Un plan de recapitalisation, destiné à éviter le recours aux marchés, avait initialement été proposé. Ce dernier consistait en une injection directe d’obligations souveraines dans BFA, la maison mère de Bankia, contre l’entrée de l’Etat au capital. Utilisant les titres d’Etat comme collatéraux, BFA pouvait alors obtenir des liquidités auprès de la BCE et ainsi souscrire à l’augmentation de capital de Bankia. Sans surprise, cette option a été écartée par la BCE, s’apparentant à un financement direct de l’Etat espagnol par la banque centrale.
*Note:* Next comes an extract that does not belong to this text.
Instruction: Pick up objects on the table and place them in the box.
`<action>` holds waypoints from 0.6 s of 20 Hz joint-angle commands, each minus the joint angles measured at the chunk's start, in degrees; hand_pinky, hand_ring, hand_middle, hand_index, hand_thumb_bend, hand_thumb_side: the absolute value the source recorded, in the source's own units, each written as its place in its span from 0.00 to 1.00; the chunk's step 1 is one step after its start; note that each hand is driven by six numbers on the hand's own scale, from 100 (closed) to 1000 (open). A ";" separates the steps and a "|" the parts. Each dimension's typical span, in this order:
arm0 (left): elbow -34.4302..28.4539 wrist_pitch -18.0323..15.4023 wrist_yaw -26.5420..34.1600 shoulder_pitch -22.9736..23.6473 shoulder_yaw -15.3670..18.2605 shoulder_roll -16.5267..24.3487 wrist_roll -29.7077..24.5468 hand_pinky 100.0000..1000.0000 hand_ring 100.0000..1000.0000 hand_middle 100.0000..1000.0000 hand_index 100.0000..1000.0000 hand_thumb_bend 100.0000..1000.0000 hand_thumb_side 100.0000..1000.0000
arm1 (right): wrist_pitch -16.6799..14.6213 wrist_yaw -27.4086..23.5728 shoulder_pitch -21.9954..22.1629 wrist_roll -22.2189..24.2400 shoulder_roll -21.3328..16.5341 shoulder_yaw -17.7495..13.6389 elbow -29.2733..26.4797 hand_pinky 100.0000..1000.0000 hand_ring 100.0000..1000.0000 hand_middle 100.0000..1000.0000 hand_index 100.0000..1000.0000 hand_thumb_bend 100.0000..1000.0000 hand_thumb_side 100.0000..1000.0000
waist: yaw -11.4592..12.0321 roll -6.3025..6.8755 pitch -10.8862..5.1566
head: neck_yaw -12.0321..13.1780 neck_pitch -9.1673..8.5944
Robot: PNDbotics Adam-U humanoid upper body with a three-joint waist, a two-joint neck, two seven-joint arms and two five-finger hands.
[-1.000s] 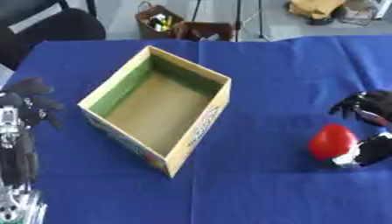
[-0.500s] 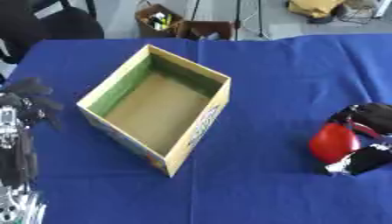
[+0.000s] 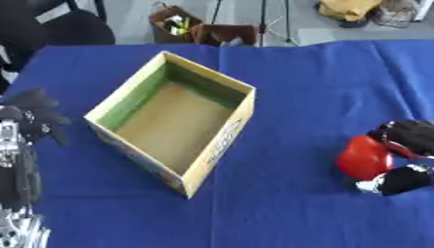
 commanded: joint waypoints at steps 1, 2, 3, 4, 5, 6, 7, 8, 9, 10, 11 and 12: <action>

La recapitalisation de Bankia passera donc, probablement, par le FROB, le fonds de restructuration ordonnée des banques créé en 2009, qui réalisera pour cela une émission obligataire de 19 milliards d’euros avec la garantie de l’Etat espagnol. Cette solution sera forcément onéreuse, rendant plus difficiles d’éventuelles – et probables – nouvelles recapitalisations publiques. L’alternative consisterait à faire appel aux fonds de soutien européens, le FESF et le MES (activé le 1er juillet 2012), désormais utilisables pour recapitaliser les secteurs bancaires, mais qui supposent une requête de la part d’un Etat.

Pour l’instant, le gouvernement s’y refuse, préférant au coût politique, le coût financier d’une recapitalisation par les marchés. Il s’agit là d’une des faiblesses de la réponse européenne à la crise. L’appel à la solidarité financière est une démarche stigmatisante qui, jusqu’à présent, a échoué à restaurer la confiance des investisseurs. La Grèce, l’Irlande et le Portugal ont attendu d’être au pied du mur pour formuler leur requête. Evidemment, la facture s’en est trouvée alourdie, financièrement et socialement, pour les débiteurs comme pour les créanciers.